Especially galling is if the Conaway bill became law, it would no next to nothing to deal with the crisis our soybean farmers are currently experiencing. The minimum a Farm Futures reporter can do in honestly to inform farmer readers that reality does exist is to use quotation marks around the words “farm bill” until after the November elections.
Returning to Erikson’s Cycle of Life, my relevant observation at age 70 involves my perspective at the last stage of life. Erikson says when you are my age, you look back on life pleased (or at least not troubled) by the life you have led. Or you look back frustrated and in anger at what you have failed to accomplish. If surviving cancer three times has taught me anything, it has taught to look back, cherish, and think of future generations.
My children’s life is no different from other hard-working Americans. Yes, there is a significant divide between farm communities where so few live and urban and suburban communities where so many live. Even so, my daughter the nurse and a soybean farmer have a lot in common. They have a family to care for. They must rely upon a public education system that can prepare their children for the future. They must meet a budget and make ends meet.

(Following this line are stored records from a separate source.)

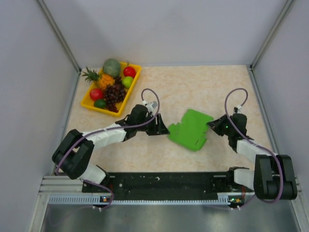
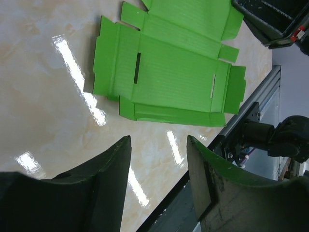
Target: Fold the paper box
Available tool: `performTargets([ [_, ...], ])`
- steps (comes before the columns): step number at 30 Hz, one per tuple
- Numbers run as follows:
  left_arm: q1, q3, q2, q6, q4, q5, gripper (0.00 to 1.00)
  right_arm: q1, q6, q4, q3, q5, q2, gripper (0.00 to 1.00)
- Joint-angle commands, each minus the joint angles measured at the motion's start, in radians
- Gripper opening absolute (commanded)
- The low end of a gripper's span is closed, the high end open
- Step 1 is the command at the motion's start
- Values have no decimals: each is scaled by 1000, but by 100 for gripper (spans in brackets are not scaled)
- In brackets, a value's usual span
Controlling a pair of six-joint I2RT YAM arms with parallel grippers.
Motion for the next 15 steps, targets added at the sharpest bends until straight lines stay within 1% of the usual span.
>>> performTargets([
  [1,5,-64,-3,-131,174,5,52,9,256,169,-135,95,-109,0],
  [2,5,-90,14,-156,202,15,50,33,283,171,-149,117,-126,0],
  [3,3,-101,24,-203,230,34,50,37,335,170,-163,140,-145,0],
  [4,2,-110,40,-228,277,53,52,43,354,177,-191,169,-174,0],
  [5,-4,-112,84,-249,355,74,57,46,374,186,-204,180,-191,0],
  [6,-11,-104,110,-292,391,122,59,49,403,193,-214,190,-205,0],
  [7,-18,-96,135,-312,421,140,61,53,409,188,-223,213,-218,0],
  [8,-36,-87,171,-329,493,153,62,63,414,174,-225,226,-249,0],
  [9,-47,-81,184,-355,517,154,64,66,428,162,-226,239,-266,0],
  [12,-81,-47,218,-372,517,125,64,70,455,160,-248,269,-332,0],
  [14,-89,-41,245,-395,549,116,62,79,458,131,-249,295,-375,0],
  [15,-89,-40,256,-422,596,116,59,84,460,125,-254,305,-383,0],
])
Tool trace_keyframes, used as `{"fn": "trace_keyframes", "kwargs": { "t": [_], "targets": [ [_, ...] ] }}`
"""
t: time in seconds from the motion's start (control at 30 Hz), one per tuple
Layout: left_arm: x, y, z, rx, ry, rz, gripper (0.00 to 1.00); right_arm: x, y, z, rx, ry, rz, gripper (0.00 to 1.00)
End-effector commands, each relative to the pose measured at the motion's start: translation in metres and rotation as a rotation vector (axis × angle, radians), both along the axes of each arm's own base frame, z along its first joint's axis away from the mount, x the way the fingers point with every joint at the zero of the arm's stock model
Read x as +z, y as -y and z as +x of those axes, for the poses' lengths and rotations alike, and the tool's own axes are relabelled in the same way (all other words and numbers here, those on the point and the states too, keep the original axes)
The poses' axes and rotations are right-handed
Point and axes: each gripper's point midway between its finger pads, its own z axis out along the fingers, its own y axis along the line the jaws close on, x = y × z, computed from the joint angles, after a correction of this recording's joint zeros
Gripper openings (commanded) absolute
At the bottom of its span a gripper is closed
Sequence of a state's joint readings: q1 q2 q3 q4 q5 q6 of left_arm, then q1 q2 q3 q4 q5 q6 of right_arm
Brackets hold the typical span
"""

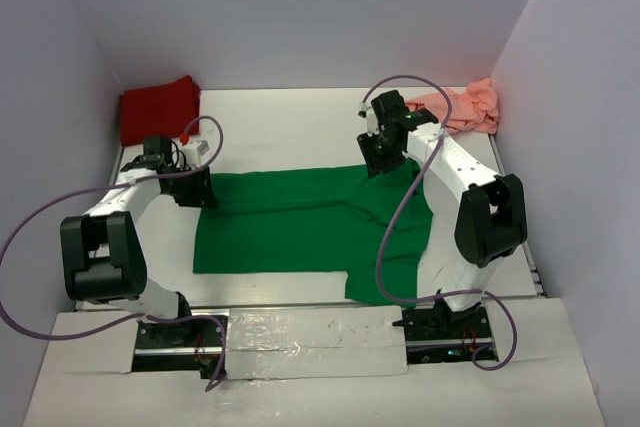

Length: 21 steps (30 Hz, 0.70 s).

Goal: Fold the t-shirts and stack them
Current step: Fold the flattened tshirt in 1/3 of the way

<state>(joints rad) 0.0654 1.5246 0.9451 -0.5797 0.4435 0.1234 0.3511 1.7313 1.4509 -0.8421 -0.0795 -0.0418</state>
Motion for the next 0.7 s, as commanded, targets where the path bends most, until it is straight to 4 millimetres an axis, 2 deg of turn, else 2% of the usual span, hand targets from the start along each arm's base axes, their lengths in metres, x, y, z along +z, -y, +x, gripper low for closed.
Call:
{"fn": "trace_keyframes", "kwargs": {
  "t": [0.0,0.13,0.2,0.3,0.37,0.47,0.5,0.67],
  "targets": [
    [0.014,-0.006,0.001,-0.013,0.034,0.032,0.42,0.018,-0.004,0.001,0.003,0.044,0.028,0.50],
    [0.012,-0.004,-0.006,-0.049,0.004,0.007,0.30,0.022,-0.009,-0.009,0.062,0.018,0.047,0.50],
    [0.017,0.000,-0.019,-0.134,-0.011,-0.009,0.27,0.024,-0.006,-0.021,0.100,-0.012,0.040,0.50],
    [0.032,0.006,-0.035,-0.264,0.043,-0.018,0.29,0.031,0.004,-0.039,0.223,0.001,-0.001,0.51],
    [0.031,0.003,-0.042,-0.298,0.071,0.015,0.32,0.034,0.018,-0.044,0.247,0.036,-0.062,0.52],
    [0.036,0.002,-0.055,-0.353,0.107,0.038,0.40,0.037,0.035,-0.063,0.289,0.064,-0.121,0.54],
    [0.038,0.004,-0.065,-0.391,0.100,0.032,0.41,0.036,0.039,-0.076,0.320,0.050,-0.124,0.53],
    [0.035,0.007,-0.101,-0.472,0.073,0.017,0.46,0.043,0.051,-0.094,0.284,0.085,-0.136,0.53]
  ]
}}
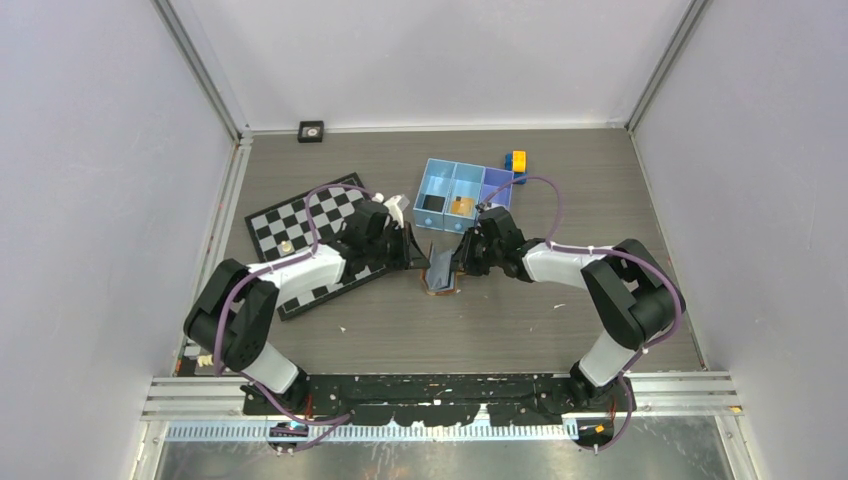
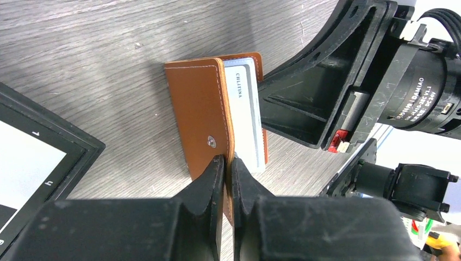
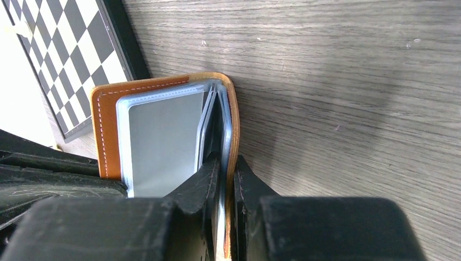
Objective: Take the credit cards out of the card holder
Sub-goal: Open the card holder at the center of the board.
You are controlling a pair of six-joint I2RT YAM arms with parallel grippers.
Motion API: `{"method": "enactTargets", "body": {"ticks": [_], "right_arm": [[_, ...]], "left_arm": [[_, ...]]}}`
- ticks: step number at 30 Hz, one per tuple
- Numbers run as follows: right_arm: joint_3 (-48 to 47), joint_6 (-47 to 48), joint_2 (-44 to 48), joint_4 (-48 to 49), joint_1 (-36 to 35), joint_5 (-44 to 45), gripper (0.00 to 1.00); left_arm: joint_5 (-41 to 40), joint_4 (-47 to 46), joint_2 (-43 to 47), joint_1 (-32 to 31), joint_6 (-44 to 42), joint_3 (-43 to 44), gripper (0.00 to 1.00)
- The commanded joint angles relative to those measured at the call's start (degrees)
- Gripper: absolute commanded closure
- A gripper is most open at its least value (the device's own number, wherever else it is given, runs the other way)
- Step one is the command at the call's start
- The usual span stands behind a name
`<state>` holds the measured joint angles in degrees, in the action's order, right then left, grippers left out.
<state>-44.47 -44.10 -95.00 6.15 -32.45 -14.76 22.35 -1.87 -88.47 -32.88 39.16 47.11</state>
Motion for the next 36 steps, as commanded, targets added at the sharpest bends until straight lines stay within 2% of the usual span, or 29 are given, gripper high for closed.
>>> {"method": "enactTargets", "body": {"ticks": [1, 6, 11, 19, 21, 24, 30, 32, 34, 36], "right_arm": [[-1.22, 0.02, -1.7, 0.56, -0.03, -0.03, 0.84], [-1.05, -0.12, -1.44, 0.79, -0.05, 0.12, 0.84], [-0.97, 0.08, -1.16, 0.7, -0.05, 0.48, 0.84], [-0.97, 0.45, -0.68, 0.25, -0.07, 0.81, 0.84], [-0.85, 0.67, -0.25, 0.05, -0.06, 1.08, 0.84], [-0.88, 0.83, -0.34, 0.0, -0.08, 0.95, 0.84], [-0.88, 1.01, -0.42, 0.18, -0.07, 0.38, 0.84], [-0.84, 1.12, -0.36, 0.2, -0.06, 0.6, 0.85], [-0.77, 1.0, -0.48, 0.54, -0.09, 0.53, 0.86], [-0.69, 0.71, -0.51, 0.99, -0.01, 0.36, 0.89]], "left_arm": [[3.15, -2.58, -1.25, -0.16, 0.58, 0.85, 0.94], [1.19, 0.2, -1.82, -0.16, -0.11, 1.86, 0.94], [-3.86, 5.24, -0.67, -0.12, -1.4, 2.72, 0.82], [-7.11, 8.56, -1.56, -0.08, -2.99, 4.22, 0.84], [-7.74, 9.11, -1.54, -0.05, -3.12, 4.32, 0.78], [-7.64, 8.76, -1.25, -0.04, -3.04, 4.05, 0.69], [-5.48, 7.83, -1.66, 1.13, -2.28, 3.75, 0.66], [-4.45, 4.91, -0.33, 2.12, -0.97, 1.47, 0.63], [-3.64, -0.44, 2.12, 3.08, 0.57, -1.89, 0.54], [-4.04, -3.13, 4.17, 3.34, 1.04, -3.79, 0.51]]}}
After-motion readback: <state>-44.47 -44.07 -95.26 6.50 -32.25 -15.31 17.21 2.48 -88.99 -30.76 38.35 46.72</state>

If, for the past forty years, the federal government simply helped soybean farmers by not disrupting world markets, the federal government would have given them the relief now they so badly need.
Let me repeat this so often stated complaint. Our country is badly divided. People hate each other because of whom they voted for President, their religion, their view on the Second Amendment or most significantly because they routed for Duke as opposed UNC. I understand America’s future must embrace our farmers in the same way I embrace my children and my granddaughter. Our farmers and the land they till should be embraced!